Maria Amélia Mano
Para ler ao som de Caetano,
Cajuína, lentamente, por favor, lentamente.
Confesso: escrevi entorpecida por éter. Sim, éter
etílico, a quinta essência, nascida do espírito do vinho, imaginada por
alquimistas como substância que preenchia universo, onde se propagava a luz. Mais
uma confissão: sou menos fã de tabela periódica ou filosofias medievais do que
de embriaguez. E por ela, a tonteira, o torpor, a ternura, o êxtase, é que me
rendi e respirei em pano encharcado e meu hálito bêbado e doce denunciou o
caos. Senti medo.
Caetano era canção em cânion. Assim senti após mergulho em
pano que era mais que trapo. Entre canto e calma: tambor e alguém, longe, abismo
e eco que se perdeu nas rochas e pequenas cachoeiras, lágrimas nordestinas embebidas
por antiga química. Eu sei, poderia ser outra droga, uma droga de verdade. Mas
não, eu quis mesmo esse éter tosco, esse aturdimento, o porre, festim com
brinde sem taças, celebração de ausências, bodas de vazios.

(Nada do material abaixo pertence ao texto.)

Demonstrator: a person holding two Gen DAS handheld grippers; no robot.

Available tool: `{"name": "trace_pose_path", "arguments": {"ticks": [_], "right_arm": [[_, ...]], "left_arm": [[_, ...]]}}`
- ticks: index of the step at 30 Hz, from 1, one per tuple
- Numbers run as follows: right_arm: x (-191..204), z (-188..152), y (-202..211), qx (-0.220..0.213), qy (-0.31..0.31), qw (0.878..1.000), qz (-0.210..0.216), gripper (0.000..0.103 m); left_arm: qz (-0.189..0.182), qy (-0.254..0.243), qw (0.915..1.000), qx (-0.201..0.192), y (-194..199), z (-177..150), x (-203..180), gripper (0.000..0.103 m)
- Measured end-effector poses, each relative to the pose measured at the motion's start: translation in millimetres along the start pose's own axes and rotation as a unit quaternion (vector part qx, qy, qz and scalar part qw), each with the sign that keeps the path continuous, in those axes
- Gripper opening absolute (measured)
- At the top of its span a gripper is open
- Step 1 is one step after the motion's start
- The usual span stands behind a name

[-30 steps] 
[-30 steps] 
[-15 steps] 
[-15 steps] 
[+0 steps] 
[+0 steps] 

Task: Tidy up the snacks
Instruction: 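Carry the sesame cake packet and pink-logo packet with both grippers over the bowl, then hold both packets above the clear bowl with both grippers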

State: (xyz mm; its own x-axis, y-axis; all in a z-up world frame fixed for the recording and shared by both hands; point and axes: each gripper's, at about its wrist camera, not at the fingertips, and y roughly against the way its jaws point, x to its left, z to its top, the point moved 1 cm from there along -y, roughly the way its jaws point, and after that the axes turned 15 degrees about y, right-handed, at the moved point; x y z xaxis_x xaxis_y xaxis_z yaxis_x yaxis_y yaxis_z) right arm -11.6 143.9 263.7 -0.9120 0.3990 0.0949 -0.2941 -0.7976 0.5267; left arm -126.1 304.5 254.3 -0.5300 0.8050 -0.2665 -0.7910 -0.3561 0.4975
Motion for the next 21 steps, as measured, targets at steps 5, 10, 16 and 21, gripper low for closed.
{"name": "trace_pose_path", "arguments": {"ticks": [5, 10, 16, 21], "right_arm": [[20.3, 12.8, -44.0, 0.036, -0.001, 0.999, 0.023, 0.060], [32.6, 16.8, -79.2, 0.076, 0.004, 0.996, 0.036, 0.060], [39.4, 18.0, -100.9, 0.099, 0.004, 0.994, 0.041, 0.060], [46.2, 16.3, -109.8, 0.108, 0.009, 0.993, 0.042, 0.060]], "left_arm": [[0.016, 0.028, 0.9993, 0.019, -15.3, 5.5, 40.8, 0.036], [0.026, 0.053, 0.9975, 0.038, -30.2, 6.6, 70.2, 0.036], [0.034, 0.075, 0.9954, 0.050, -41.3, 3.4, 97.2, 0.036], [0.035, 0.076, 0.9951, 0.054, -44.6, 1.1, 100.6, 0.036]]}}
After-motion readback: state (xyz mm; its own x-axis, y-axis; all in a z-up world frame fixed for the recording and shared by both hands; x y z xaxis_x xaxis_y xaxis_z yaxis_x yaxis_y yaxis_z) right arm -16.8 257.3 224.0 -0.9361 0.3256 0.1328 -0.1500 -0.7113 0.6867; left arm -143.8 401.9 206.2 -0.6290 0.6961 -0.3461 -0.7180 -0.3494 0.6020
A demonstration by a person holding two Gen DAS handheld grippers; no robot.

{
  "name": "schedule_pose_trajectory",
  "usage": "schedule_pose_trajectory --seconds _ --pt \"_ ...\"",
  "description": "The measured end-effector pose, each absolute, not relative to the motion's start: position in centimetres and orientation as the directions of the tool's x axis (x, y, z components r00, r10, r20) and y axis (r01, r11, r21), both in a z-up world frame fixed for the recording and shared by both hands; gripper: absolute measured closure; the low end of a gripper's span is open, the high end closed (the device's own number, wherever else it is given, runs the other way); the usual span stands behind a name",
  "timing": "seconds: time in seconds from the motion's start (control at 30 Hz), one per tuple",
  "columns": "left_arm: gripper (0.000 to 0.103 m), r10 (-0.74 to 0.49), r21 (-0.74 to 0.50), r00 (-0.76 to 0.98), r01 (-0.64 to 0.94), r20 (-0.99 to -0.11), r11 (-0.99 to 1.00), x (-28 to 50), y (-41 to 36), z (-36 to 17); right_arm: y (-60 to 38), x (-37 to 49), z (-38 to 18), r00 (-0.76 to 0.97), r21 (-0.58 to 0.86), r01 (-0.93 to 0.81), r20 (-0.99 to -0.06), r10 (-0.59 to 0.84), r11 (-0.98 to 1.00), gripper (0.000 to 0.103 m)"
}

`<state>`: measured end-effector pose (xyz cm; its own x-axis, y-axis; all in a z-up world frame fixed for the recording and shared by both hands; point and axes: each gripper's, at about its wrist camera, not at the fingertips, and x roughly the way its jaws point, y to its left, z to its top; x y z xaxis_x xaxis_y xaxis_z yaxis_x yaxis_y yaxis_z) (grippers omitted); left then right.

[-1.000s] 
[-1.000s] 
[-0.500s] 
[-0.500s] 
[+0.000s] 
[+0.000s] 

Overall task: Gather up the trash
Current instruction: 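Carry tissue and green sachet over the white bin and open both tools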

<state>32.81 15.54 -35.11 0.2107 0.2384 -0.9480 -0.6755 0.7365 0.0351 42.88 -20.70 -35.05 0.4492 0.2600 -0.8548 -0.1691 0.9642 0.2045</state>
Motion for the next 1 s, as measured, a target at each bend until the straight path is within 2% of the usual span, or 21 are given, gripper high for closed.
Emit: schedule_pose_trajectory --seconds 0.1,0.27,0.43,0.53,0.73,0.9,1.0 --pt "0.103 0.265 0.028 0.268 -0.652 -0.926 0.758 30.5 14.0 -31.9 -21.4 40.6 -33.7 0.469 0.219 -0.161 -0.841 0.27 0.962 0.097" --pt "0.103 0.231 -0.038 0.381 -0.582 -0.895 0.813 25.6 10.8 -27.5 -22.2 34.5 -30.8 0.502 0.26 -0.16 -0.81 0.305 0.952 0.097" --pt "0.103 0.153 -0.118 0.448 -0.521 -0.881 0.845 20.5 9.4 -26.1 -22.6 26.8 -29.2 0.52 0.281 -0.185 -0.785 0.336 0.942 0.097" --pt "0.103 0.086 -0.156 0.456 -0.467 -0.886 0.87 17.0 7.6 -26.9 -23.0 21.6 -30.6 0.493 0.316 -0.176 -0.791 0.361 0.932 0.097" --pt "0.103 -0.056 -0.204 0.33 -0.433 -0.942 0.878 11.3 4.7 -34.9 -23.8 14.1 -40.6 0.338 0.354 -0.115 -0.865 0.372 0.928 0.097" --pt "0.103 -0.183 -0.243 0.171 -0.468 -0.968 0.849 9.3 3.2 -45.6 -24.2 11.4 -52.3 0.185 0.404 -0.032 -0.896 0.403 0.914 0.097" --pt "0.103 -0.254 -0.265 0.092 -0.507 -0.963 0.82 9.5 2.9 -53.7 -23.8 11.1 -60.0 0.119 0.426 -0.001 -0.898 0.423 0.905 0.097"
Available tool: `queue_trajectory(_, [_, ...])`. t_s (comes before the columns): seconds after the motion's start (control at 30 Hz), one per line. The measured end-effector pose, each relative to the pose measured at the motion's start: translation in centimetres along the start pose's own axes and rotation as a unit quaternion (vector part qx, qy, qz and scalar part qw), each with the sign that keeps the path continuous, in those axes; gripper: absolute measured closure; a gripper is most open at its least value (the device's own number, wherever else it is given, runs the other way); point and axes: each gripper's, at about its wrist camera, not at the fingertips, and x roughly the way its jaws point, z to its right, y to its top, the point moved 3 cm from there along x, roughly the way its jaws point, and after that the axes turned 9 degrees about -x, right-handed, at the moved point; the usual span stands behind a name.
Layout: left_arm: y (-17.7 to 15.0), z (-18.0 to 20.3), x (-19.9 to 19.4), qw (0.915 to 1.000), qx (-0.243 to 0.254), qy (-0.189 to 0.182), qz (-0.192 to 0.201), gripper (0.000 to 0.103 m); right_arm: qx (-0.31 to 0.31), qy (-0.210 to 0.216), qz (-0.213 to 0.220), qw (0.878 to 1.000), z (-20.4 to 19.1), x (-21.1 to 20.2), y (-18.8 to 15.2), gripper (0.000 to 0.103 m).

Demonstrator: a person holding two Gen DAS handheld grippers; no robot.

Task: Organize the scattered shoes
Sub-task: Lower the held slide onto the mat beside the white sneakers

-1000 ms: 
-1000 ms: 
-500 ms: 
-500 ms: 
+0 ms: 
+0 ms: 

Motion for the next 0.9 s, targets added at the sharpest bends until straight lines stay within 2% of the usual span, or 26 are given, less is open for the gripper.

Com olhar cheio de nuvens e náuseas, ainda aérea, insisti
em cantar junto. Misturei partes da canção: sina e pequenina, menino e homem, lágrima
e ilumina. O tempo se perdeu desimportante em acorde lento, dança lenta, batuque
lento, sopa quente de sabor lento; passo lento de mãos dadas, amor feito lento
como antes, como ontem, lento, lento. Desculpa pela ira pouca, a rima pobre, a
mira fraca. Desacertei esse alvo no meio do peito que ainda insisto em cuidar e
curar. Viagem nova de destino desconhecido.
Hoje, desconhecido não me assombra, tampouco o silêncio.
Também não me envergonho da aventura de soluços e engasgos de lágrimas, tampouco
das palavras em eco. Tudo revela que perda é susto, mesmo anunciada. A voz da
canção, ao longe, me lembra da humanidade que experimentei na pele. Essas
coisas que se desmancham no ar, fluídas, voláteis, dente-de-leão soprado no
campo, delicadeza e força na fragilidade,
matéria vida tão fina. O que precisa voar, se perder e se desfazer pra se manter.
Fortaleza na persistência do existir na imensidão.
E por querer existir é que me embriaguei, me soprei e me
espalhei, semente, desfazendo dias, desatando tardes, destardes e desnoites em
desejos de nudez, ainda. Não há pudores ou saídas para uma saudade urgente, não
há. Não há indecência ou fuga pra essa falta, não há. Não há culpa pela preguiça
dessas desmanhãs onde a água fria da nascente no cânion me acorda e renasço,
lenta, entre triângulo, violões, a lembrança do teu último sorriso e a última
gota imaginária de eterno éter.
Despedirmos: a que será que se destina?